Il premio va proprio all’etichetta che meglio rappresenta l’anima della cantina e l’identità dei Colli Orientali del Friuli, considerata dai Polegato «la voce più autentica, il principe degli autoctoni». Il Friulano, vitigno simbolo della regione, diventa così l’emblema di un progetto che ha messo al centro la valorizzazione del territorio con investimenti mirati e una cura scrupolosa che inizia in vigna e prosegue in cantina. Negli ultimi anni, infatti, La Viarte ha introdotto una nuova linea di ricevimento delle uve capace di preservare l’integrità del grappolo, sistemi di diraspatura e presse di ultima generazione, oltre a un impianto di refrigerazione dei mosti che permette all’enologo di lavorare con la massima precisione tecnica. Tutto questo senza snaturare la storia della cantina, ma anzi esaltandone i tratti distintivi.
«Siamo entusiasti per questo riconoscimento che certifica la qualità del Friulano Liende e la sua capacità di esprimere il nostro terroir unico» racconta l’Amministratore Delegato Riccardo Polegato. «Valorizzare queste terre è ciò che ci eravamo prefissi al nostro arrivo a Prepotto ed oggi possiamo dire che la promessa è stata mantenuta. I Tre Bicchieri al Friulano Liende sono un premio alla nostra filosofia produttiva, un riconoscimento a un grande lavoro di squadra per il quale desidero ringraziare tutti i nostri collaboratori e, in particolar modo, le mie sorelle, Giorgia e Luana. Questo premio è anche un apprezzabile biglietto da visita sui mercati nazionali ed internazionali e sono certo che Giorgia, responsabile commerciale della cantina, saprà capitalizzare questo importante riconoscimento».

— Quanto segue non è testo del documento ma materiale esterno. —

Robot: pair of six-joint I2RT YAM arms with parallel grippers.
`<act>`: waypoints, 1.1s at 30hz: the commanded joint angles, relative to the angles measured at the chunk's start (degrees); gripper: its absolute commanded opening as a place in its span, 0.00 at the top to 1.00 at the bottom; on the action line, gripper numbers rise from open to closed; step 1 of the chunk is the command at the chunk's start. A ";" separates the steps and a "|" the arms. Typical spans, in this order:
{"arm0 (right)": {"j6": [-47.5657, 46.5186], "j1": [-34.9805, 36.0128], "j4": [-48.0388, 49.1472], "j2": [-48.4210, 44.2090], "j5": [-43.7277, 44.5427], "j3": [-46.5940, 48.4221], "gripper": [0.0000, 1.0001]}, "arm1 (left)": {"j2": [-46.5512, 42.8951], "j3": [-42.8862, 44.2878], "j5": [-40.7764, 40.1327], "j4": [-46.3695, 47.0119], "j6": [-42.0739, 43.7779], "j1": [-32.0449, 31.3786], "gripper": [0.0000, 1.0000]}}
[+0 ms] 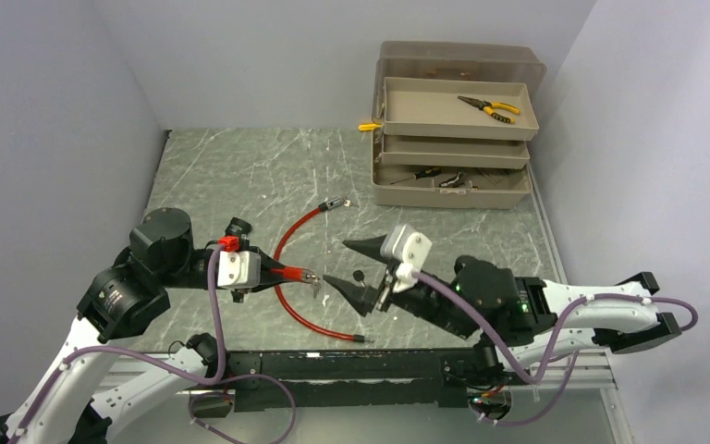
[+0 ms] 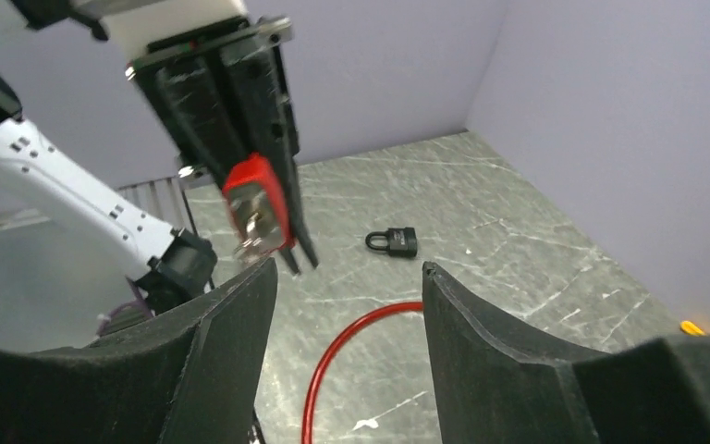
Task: Unlock with the key
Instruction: Unlock the lock.
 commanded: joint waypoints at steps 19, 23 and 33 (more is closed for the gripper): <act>9.07 -12.20 -9.82 4.90 -27.12 12.61 0.49 | -1.53 0.81 0.81 2.89 -0.48 0.11 1.00; 9.49 -13.17 -10.22 5.50 -28.03 12.92 0.55 | -1.54 0.94 0.67 2.92 -0.52 0.08 1.00; 9.80 -13.75 -9.79 6.22 -28.77 13.26 0.66 | -1.53 0.33 0.65 3.03 -0.29 0.12 1.00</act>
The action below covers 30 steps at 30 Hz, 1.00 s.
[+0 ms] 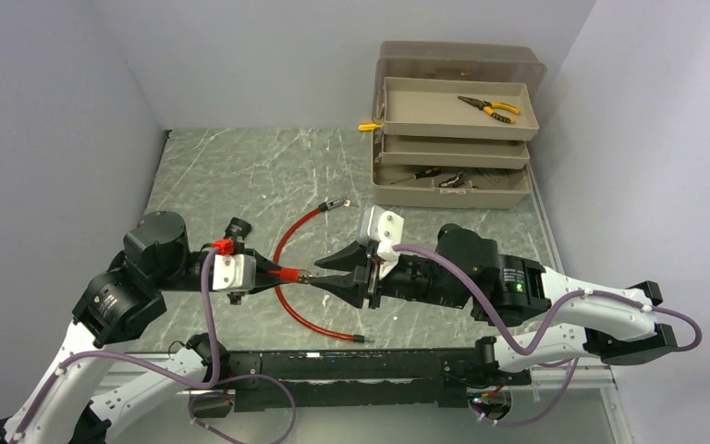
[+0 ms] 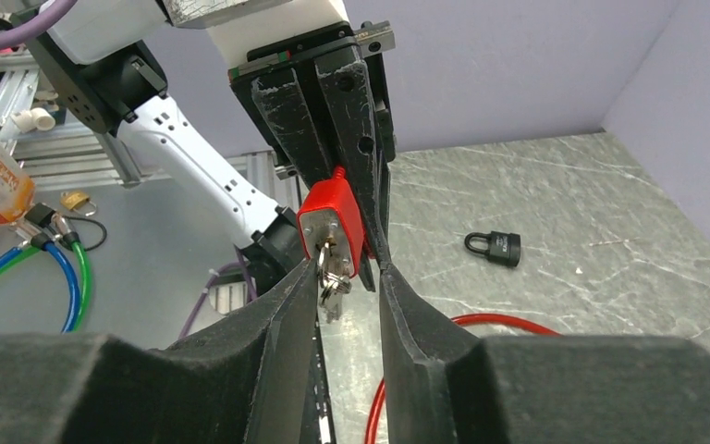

Alle sue parole si intrecciano quelle della sorella Giorgia Polegato, che guarda già avanti: «Questo per noi rappresenta un trampolino di lancio, l’inizio di una grande crescita e uno stimolo per creare sempre più vini che parlano di questa affascinante terra in chiave giovane e fresca. Sono molto orgogliosa di mio fratello e di come ha intrapreso questa strada mettendosi sempre in discussione, la chiave fondamentale per poter fare la differenza».
Il Friulano Liende 2023, protagonista di questo successo, proviene dai vigneti di Prepotto coltivati sulla celebre Ponca, la marna eocenica che dona mineralità e longevità. La vendemmia è manuale, la pigiatura soffice, la vinificazione in acciaio a temperatura controllata, con una parte della massa affinata in barrique. Dopo sei mesi di sosta sulle fecce fini e un ulteriore anno in bottiglia, il vino si presenta luminoso, dalle tonalità dorate, con profumi di fiori, scorze di agrumi e spezie. In chiusura emerge la mandorla, tratto tipico e inconfondibile, mentre al palato la trama minerale e la persistenza lo rendono capace di raccontare con eleganza la storia e la forza del Friuli.